Assuming that the terms of the statute (18 U.S.C. § 798) apply to the leaks involved in the NSA story, has the Times itself violated the statute and committed a crime? The answer is clearly affirmative. The statute makes knowing and willful publication" of the proscribed information a crime. Moreover, under the basic federal aiding and abetting statute - 18 U.S.C. § 2 - in willfully helping the leakers publish their disclosures, the Times is as culpable as they are and punishable as a principal.
And the Times can't hide behind the First Amendment, either:
In New York Times Co. v. United States, 403 U.S. 713 (1971)("the Pentagon Papers case"), the Supreme Court held that it was presumptively unconstitutional for the government to restrain the publication of classified information. In separate opinions concurring with the order allowing the Times to continue publication of its Pentagon Papers stories, however, a majority of the justices clearly contemplated that the Times could be held responsible for any violation of the law involved in publishing the stories....while prior restraint is essentially prohibited, post-publication criminal responsibility is not.
David Yerushalmi, counsel to the Institute for Advanced Strategic and Political Studies, concurs with Brother Trunk in the American Spectator and adds the moral cherry atop the legal sundae:
The Times would have the U.S. Constitution be understood to mean that unelected judges have the authority to overrule the acts of the elected Commander-in-Chief, that Congress has the authority to criminalize the exercise of the President's constitutional responsibilities, and the Press has the responsibility and the authority to disclose any top secrets it deems harmful to the cause of freedom. This position on its face contradicts the expressed language of the Constitution and the Espionage Act.
The Times should be held to the same standard as all other citizens.
Which is another way of saying that the collective efforts of the American Left to cripple national security for partisan political reasons has become a criminal conspiracy in addition to a psychopathic obsession.
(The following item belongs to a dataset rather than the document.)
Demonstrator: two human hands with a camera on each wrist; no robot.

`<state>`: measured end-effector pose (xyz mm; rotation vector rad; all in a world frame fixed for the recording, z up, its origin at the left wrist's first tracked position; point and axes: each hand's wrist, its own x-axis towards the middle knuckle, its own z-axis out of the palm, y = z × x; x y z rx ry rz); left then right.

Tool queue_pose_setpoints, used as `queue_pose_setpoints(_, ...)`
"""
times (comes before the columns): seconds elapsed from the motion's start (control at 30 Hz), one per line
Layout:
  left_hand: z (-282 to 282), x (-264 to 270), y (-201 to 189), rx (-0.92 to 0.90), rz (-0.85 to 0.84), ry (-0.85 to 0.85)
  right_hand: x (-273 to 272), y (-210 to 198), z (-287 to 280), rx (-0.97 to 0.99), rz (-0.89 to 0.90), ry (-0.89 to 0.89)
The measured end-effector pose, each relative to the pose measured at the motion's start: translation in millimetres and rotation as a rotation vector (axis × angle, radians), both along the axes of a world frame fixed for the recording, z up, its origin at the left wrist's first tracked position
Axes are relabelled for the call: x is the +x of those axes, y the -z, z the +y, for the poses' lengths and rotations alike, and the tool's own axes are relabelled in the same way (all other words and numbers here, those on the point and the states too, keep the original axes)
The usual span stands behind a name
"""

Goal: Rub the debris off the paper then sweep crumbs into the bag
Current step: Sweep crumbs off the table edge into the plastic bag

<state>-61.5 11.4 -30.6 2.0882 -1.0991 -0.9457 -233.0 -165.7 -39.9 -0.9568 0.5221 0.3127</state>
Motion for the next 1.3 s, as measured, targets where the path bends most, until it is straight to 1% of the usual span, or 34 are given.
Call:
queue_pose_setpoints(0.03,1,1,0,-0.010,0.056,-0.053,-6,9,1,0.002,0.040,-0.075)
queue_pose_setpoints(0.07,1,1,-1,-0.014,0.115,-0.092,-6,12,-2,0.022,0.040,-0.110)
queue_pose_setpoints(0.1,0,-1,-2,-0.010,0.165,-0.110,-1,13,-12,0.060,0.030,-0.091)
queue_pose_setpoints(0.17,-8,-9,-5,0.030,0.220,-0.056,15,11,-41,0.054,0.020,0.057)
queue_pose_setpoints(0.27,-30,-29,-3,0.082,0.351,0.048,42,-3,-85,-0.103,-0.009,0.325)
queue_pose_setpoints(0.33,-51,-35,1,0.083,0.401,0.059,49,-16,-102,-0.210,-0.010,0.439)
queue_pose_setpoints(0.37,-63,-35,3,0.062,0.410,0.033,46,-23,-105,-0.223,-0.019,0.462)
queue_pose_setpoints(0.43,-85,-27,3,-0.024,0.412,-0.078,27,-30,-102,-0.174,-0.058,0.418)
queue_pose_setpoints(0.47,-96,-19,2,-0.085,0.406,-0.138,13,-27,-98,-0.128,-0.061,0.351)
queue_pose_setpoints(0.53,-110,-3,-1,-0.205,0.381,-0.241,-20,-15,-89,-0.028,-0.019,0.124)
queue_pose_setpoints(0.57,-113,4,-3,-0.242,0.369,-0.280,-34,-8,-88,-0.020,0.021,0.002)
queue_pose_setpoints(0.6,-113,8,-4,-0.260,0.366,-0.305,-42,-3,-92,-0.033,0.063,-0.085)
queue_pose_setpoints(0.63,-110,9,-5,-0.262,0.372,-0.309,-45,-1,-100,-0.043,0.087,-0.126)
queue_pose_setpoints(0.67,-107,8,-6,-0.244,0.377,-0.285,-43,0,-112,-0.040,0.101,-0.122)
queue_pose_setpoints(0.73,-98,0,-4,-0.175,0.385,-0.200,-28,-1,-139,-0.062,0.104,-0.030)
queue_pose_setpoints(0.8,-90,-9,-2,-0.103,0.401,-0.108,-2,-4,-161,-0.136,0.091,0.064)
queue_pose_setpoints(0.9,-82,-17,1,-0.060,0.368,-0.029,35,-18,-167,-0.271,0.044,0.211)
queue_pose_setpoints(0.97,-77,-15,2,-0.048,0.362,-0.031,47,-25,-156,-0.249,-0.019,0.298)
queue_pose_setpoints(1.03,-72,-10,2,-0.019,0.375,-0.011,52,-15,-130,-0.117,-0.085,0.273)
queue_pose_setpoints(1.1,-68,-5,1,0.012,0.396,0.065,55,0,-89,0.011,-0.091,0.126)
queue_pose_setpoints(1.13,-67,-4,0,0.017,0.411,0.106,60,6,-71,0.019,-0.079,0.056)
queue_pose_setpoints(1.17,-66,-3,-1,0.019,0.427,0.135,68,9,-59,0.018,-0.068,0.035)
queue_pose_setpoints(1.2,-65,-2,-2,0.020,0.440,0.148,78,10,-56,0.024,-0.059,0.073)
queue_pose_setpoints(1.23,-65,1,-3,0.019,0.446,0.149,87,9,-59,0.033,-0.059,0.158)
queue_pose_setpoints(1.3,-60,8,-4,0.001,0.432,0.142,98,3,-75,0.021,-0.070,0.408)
And while I have to agree with Brother Hinderaker's contention that the Bushies won't touch going after the "newspaper of birdcage bottoms," I think they would be well-advised to do so. Not only would they garner far more public support than they think, but it would draw a desperately needed line of precedent in the sand that the pursuit of partisan politics does not entitle one to immunity from the rule of law.
I believe that was the basic lesson of Watergate. It's one that lefties are long overdue to have administered to them first-hand.
Hopefully the feds will convert the subsequent prison cells into rubber rooms. To say that their occupants will be bouncing off the walls will be bald understatement.